Different waterfowl use four north-to-south routes running through North America. Louisiana lies in the active Mississippi Flyway, which encompasses Arkansas, Missouri, Iowa, Indiana, Illinois, Kentucky, Ohio, Wisconsis, Alabama and Mississippi.
“Last year, Louisiana harvested more ducks than the Atlantic Flyway and Central Flyway combined — that’s one state alone,” Benge said. “If you throw in Missouri and Arkansas, that’s a hell of a lot of birds in the Mississippi flyway.”
Benge said Louisiana sells roughly 100,000 duck stamps each season, or federal and state mandated stamps, both of which hunters must buy each season to provide funding for waterfowl and habitat projects. But about 20,000 of these purchasing hunters are DU members, and Benge said he would prefer to see more of the 100,000 hunters in the state involved in waterfowl organizations.
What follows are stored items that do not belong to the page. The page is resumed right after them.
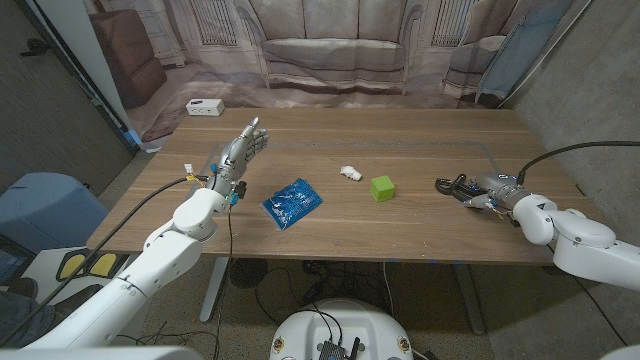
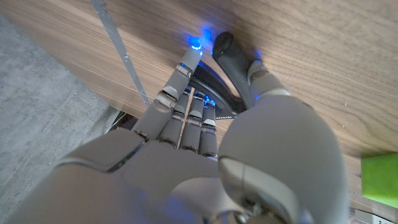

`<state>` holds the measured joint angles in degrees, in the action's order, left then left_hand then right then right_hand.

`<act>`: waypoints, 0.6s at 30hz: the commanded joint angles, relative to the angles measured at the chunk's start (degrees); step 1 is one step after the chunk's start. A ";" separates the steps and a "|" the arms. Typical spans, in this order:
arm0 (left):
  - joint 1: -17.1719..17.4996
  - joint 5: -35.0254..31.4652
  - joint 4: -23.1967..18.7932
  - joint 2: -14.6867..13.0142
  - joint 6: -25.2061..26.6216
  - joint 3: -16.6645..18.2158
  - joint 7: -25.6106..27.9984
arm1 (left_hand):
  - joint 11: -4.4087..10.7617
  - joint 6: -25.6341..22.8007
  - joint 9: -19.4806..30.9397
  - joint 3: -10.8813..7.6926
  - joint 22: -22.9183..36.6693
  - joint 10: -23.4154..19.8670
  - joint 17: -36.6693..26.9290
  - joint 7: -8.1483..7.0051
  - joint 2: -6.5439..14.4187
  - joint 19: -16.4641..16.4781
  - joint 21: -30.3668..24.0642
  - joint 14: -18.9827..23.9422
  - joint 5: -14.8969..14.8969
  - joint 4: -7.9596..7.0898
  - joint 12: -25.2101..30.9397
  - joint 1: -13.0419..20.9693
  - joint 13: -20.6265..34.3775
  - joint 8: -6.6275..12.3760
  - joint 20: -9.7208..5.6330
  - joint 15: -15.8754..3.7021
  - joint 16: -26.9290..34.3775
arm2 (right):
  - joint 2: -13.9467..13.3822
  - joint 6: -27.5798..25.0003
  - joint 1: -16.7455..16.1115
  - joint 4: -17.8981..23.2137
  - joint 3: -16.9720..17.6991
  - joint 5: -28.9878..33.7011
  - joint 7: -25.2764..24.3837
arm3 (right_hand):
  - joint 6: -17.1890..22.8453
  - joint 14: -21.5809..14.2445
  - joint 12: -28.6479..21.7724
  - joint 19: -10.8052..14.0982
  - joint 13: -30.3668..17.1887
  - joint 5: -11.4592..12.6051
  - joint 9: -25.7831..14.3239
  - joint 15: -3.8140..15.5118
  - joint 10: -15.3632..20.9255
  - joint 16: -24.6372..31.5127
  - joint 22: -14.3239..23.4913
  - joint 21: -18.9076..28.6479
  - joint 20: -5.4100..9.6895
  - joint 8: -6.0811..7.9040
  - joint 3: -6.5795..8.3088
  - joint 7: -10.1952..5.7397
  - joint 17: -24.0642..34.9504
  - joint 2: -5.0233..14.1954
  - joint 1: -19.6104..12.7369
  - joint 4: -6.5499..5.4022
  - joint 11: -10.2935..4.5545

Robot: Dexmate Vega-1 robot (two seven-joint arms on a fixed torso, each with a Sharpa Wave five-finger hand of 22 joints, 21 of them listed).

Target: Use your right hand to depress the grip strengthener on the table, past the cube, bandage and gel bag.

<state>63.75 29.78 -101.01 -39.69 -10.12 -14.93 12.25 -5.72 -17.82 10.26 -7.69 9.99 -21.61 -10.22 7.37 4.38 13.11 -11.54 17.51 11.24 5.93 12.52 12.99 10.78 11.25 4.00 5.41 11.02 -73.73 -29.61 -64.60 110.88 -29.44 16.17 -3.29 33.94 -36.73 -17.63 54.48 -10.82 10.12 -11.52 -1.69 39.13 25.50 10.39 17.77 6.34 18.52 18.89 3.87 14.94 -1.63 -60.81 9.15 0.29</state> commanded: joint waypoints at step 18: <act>-1.35 -0.12 0.68 0.10 0.58 -0.38 -0.35 | -0.06 -0.48 0.15 -0.38 0.32 -0.37 -0.12 0.03 0.35 0.63 0.06 0.33 -0.18 0.04 -0.21 0.26 0.34 -0.25 0.05 0.02 -0.10 | -2.21 1.27 -8.32 4.88 11.42 -6.38 -14.75 | 5.54 -6.02 -0.07 0.55 -0.28 0.25 -0.02 9.90 1.66 0.18 0.18 0.32 -0.37 -0.35 0.13 -4.75 1.48 6.67 -6.18 -0.38 -1.09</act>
<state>62.84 29.72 -100.52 -39.60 -9.67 -15.24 11.98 -5.72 -17.81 10.26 -7.69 9.99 -21.60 -10.12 7.37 4.38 13.11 -11.54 17.50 11.24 5.93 12.53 12.99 10.78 11.01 4.00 5.41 11.02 -75.30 -29.57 -69.44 114.08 -22.53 12.08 -11.98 37.16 -37.78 -17.69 54.79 -10.85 9.98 -11.29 -0.61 40.45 25.27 10.41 17.78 6.04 18.13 18.93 1.00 14.99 -1.25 -61.47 9.10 -1.02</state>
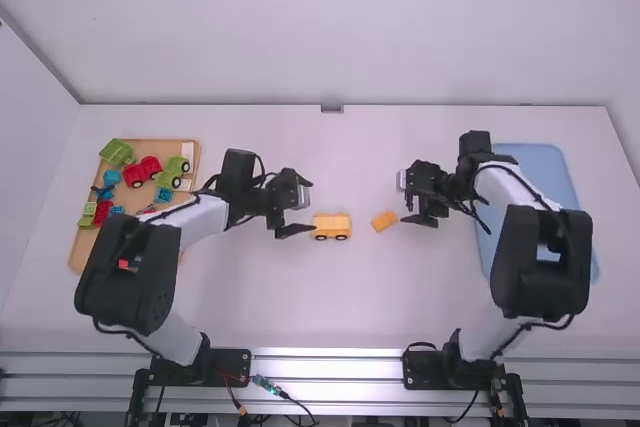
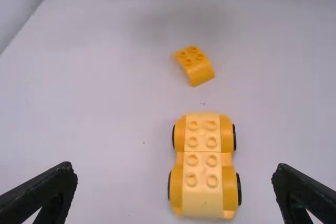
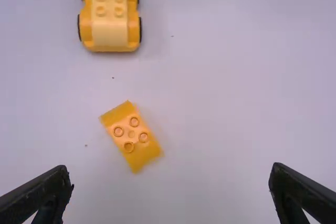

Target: Assemble lego blocks to make yellow taxi

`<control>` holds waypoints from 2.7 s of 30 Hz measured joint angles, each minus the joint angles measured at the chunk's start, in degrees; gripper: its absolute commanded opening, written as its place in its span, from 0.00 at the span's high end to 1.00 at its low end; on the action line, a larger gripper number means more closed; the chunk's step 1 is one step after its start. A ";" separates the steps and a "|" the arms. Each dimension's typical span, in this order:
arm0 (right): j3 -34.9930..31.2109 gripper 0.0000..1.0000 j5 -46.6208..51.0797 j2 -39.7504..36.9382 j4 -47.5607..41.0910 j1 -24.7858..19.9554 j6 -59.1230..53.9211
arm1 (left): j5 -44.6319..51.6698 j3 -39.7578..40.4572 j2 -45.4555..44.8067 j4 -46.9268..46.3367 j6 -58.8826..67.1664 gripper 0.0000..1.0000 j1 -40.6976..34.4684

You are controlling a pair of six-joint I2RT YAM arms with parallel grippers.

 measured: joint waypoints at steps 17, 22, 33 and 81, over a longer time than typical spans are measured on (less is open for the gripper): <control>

Migratory birds’ entire life cycles exist between their breeding grounds and the extent of the flyways. As a result, waterfowl organizations like DU or Delta Waterfowl buy and improve land along the flyways and work with farmers and other landowners to maintain and develop land that can also serve as habitat.
“What our research has found is that hens that arrive back on the breeding grounds fat and healthy have a higher nest success than hens that arrive back in poor shape,” Benge said. “A lot of it’s not rocket science if people just stop and think about the realities of life in general.”
Goodwill Hunting
DU seeks to preserve wetland habitat necessary for the future of waterfowl. The organization has improved habitats that Benge said benefits other animals and people.
“People say, ‘You’re a conservationist,’ but we raise the ducks so we can harvest them,” he said. “They’re a renewable resource. If we hadn’t done what we’ve done through the years, there would not be duck hunting like we know it today.”
University renewable natural resources professor, Delta Waterfowl interim president and biologist Frank Rohwer said these motives have been inherent in U.S. hunters throughout history. Because hunters need bountiful amounts of animals around to harvest, they inevitably want to improve those populations.
“When you look back in the U.S. 100 years ago, the staunchest, most ardent supporters of natural resources have been hunters,” Rohwer said.
As a result, DWF has largely committed to preserving the culture of hunting by advocating measures in laws and regulations that make hunting more efficient and desirable, Rowler said.
Ultimately, Duplantis, a past member of DU and current member of DWF, said he thinks being out on a hunt can foster appreciation for and commitment to wildlife habitat.
“The opportunity to go out there and see nature, quiet and peaceful and to see God’s works in action, it gives you another point of view, and it allows you to see land and habitat untouched by man,” he said. “It does something to you and you really respect it more. It’s all about respect.”